--- EXERCISE ---
Starting with the line that contains "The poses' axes" and ending with the last line of the listing, print each line exactly. Pictures stay out.

┌──

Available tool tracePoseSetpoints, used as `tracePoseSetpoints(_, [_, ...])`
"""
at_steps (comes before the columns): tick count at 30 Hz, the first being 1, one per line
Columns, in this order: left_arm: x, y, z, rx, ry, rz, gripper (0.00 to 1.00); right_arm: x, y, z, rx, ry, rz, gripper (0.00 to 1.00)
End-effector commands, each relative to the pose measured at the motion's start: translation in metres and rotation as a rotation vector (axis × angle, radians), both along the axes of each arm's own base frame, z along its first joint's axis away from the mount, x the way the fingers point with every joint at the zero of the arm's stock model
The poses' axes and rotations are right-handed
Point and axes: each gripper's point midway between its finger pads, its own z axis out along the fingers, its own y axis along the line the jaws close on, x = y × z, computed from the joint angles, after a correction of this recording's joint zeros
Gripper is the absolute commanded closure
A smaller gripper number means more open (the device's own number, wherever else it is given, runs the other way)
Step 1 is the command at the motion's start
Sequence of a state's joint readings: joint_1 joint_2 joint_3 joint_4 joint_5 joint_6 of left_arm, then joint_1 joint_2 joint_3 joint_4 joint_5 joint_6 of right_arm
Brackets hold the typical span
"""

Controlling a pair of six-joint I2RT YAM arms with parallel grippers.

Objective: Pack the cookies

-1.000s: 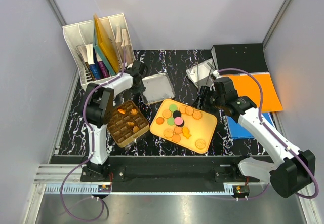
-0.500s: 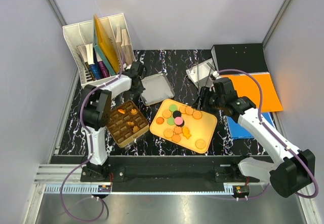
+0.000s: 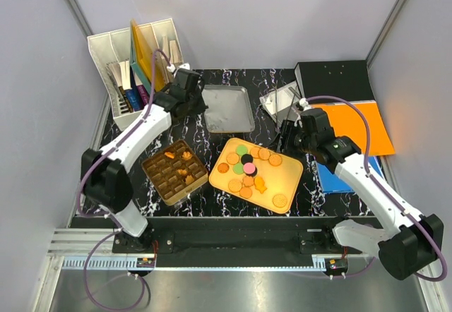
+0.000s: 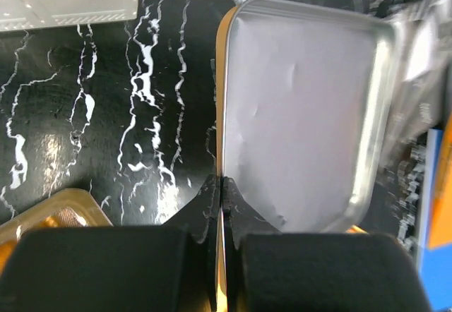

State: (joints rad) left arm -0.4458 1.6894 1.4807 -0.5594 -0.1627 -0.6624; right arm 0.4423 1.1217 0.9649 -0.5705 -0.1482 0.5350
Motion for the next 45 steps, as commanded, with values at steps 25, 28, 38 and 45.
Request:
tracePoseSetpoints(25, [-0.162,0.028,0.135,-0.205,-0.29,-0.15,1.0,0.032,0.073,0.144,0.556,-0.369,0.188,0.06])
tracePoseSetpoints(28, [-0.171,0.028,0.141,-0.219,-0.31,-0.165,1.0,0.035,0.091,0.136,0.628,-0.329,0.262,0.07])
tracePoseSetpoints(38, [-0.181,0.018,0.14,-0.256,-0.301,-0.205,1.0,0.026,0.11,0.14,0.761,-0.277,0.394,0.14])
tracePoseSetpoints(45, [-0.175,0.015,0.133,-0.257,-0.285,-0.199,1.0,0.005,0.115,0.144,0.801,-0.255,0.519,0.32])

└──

--- WRITTEN RESPONSE ---
The poses' axes and rotations are right-handed
Point and axes: each gripper's point midway between its finger pads, its own z axis out along the fingers, its own y axis along the line the jaws close on, x = y × z, computed from the joint angles, after a correction of this recording's joint zeros
Gripper is the absolute commanded closure
A smaller gripper number means more open (the device's own number, wherever else it is given, runs the other way)
Step 1 is the command at the motion's start
Sequence of a state's joint readings: joint_1 joint_2 joint_3 joint_4 joint_5 joint_6 of left_arm, then joint_1 joint_2 joint_3 joint_4 joint_5 joint_6 of right_arm
Brackets hold the typical span
"""

Controlling a pair of six-joint I2RT YAM arms with parallel grippers.

Objective: Pack the cookies

-1.000s: 
-0.500s: 
+0.000s: 
+0.000s: 

State: (joints rad) left arm -0.4458 1.6894 1.4807 -0.5594 -0.1627 -0.6624; right arm 0.4423 1.1217 0.9649 -0.5705 -0.1482 0.5350
Motion for the next 45 steps, as commanded, with values at steps 25, 28, 38 and 45.
Request:
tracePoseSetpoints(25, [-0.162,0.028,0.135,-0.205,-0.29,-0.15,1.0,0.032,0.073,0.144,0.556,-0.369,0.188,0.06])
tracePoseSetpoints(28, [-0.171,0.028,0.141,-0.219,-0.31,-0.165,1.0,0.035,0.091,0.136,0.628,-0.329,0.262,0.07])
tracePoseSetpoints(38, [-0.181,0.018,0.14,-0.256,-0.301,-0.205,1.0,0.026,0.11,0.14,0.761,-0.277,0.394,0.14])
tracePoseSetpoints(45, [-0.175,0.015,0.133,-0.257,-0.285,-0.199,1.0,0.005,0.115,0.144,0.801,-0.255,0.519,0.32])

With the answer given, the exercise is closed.